Calais, Agencias
La Policía antidisturbios comenzó ayer a detener a los inmigrantes que se refugian en el campamento conocido como «La Jungla», situado en la ciudad francesa de Calais, donde se congregan para intentar alcanzar el Reino Unido.
Decenas de trabajadores de organizaciones humanitarias formaron una valla humana ante cerca de 100 inmigrantes que portaban pancartas con el lema «La Jungla es nuestra», aunque la Policía rodeó a la multitud, detuvo a los inmigrantes y los cargó en los autobuses.
El ministro francés de Inmigración, Eric Besson, tuvo que salir en defensa de esta operación que fue anunciada la semana pasada y que ha sido fuertemente criticada por las organizaciones humanitarias, que afirman que esta medida no hará nada por mejorar el problema de la inmigración ilegal.
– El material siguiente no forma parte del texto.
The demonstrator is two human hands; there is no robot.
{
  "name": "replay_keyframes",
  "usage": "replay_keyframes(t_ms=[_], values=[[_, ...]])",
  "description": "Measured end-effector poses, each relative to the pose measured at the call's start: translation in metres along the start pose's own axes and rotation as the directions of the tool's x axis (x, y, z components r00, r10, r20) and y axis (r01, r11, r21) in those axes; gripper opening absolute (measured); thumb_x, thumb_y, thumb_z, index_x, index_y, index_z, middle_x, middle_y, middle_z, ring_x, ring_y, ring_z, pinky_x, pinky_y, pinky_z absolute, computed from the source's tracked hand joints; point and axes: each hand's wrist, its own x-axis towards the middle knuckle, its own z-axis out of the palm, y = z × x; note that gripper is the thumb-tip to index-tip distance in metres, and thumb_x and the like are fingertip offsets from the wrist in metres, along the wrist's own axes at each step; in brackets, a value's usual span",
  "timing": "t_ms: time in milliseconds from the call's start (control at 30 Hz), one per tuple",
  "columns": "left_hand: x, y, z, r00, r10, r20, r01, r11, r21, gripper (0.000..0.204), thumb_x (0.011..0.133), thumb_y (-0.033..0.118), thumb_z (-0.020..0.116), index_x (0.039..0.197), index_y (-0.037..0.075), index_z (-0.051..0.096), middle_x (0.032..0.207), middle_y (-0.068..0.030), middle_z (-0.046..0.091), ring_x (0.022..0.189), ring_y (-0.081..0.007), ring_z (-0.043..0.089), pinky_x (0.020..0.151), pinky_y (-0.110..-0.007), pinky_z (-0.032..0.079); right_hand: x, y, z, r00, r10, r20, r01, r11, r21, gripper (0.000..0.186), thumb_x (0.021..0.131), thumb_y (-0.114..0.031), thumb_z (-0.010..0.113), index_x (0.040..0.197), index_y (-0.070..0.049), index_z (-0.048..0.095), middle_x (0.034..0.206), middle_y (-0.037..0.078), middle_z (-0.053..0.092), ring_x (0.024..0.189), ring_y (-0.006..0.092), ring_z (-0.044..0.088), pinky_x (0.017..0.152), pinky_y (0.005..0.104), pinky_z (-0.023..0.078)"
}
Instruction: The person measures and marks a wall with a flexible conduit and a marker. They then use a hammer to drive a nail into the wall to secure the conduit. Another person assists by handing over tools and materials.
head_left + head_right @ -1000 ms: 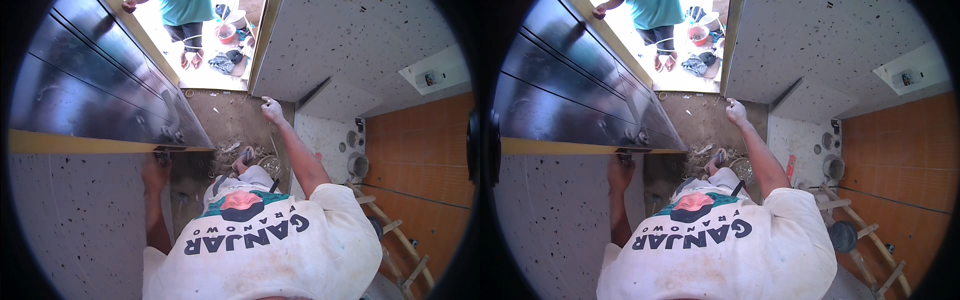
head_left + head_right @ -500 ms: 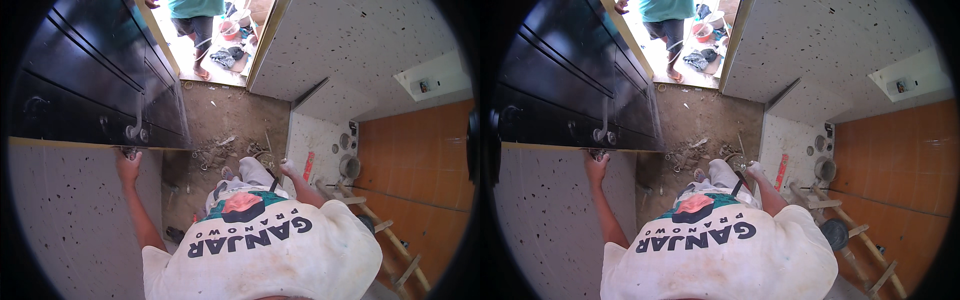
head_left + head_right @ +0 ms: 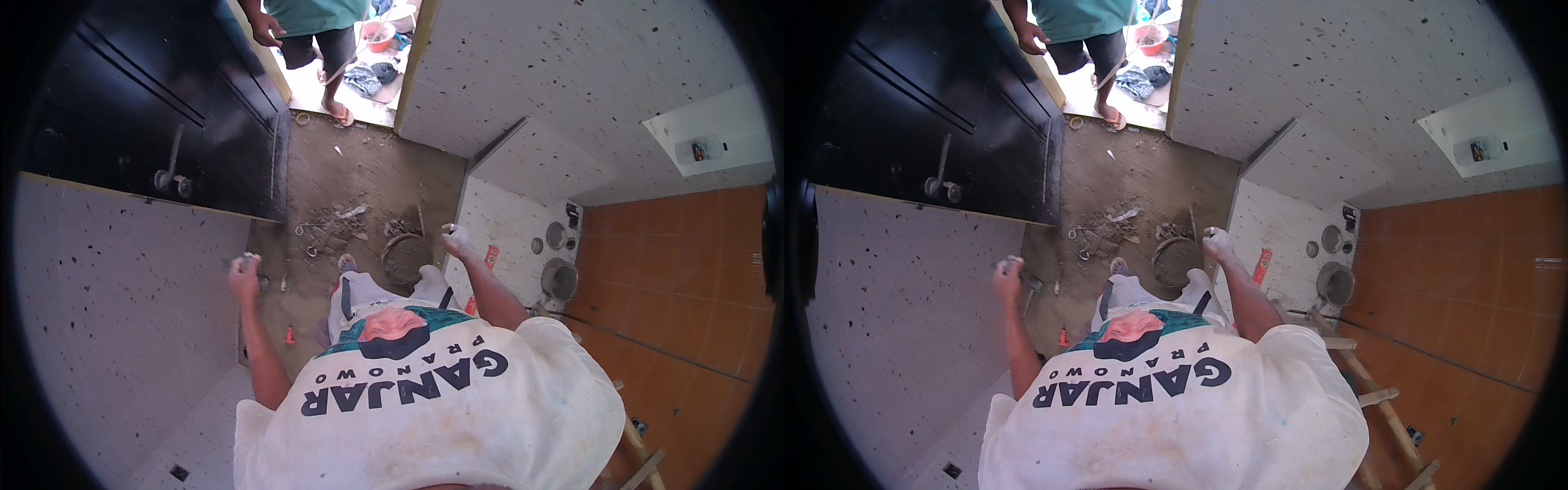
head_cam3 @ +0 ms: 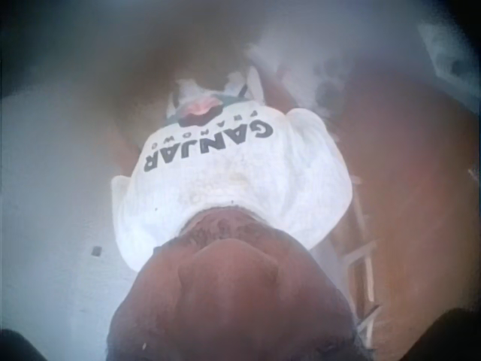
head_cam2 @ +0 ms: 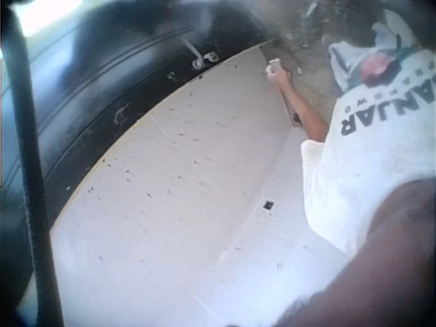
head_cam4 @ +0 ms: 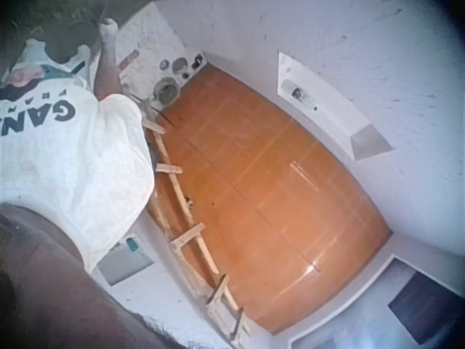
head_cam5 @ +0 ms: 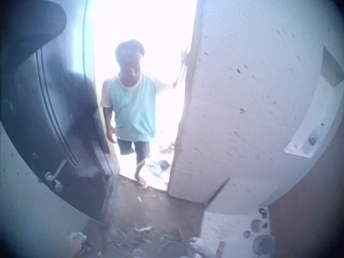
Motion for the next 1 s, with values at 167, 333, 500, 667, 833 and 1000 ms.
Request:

«Queremos desmantelar este campamento, que es una base para los traficantes de personas», declaró podo después de que comenzara la operación. «Hay traficantes que hacen que esta pobre gente pague un precio extremadamente alto por un billete hacia Inglaterra», añadió Besson. «Esto no es un campamento humanitario, es una base para los traficantes de personas», aseguró.
Muchos de los inmigrantes comenzaron a llorar y a gritar cuando fueron detenidos y llevados fuera de estos asentamientos. Las organizaciones humanitarias indicaron que de los 1.500 inmigrantes que se concentraban en «La Jungla», la cifra bajó a unos 800 con el anuncio, en abril, de esta operación. Y que el lunes ya eran sólo 250 las personas concentradas en el campamento.
Según el informe final del Ministerio, 276 inmigrantes ilegales fueron detenidos durante el desmantelamiento de «La Jungla». De ellos, 135 «se declaran menores aislados». El desmantelamiento de este asentamiento apenas duró dos horas, si bien las labores de limpieza de la zona se extenderán hasta finales de esta semana, según el ministro. Besson detalló también que los 276 extranjeros en situación irregular fueron trasladados a seis locales de la región de Calais donde serán sometidos a audiencias individuales. De todos los detenidos, la mitad presentó solicitud de asilo y la otra mitad aceptó el retorno voluntario.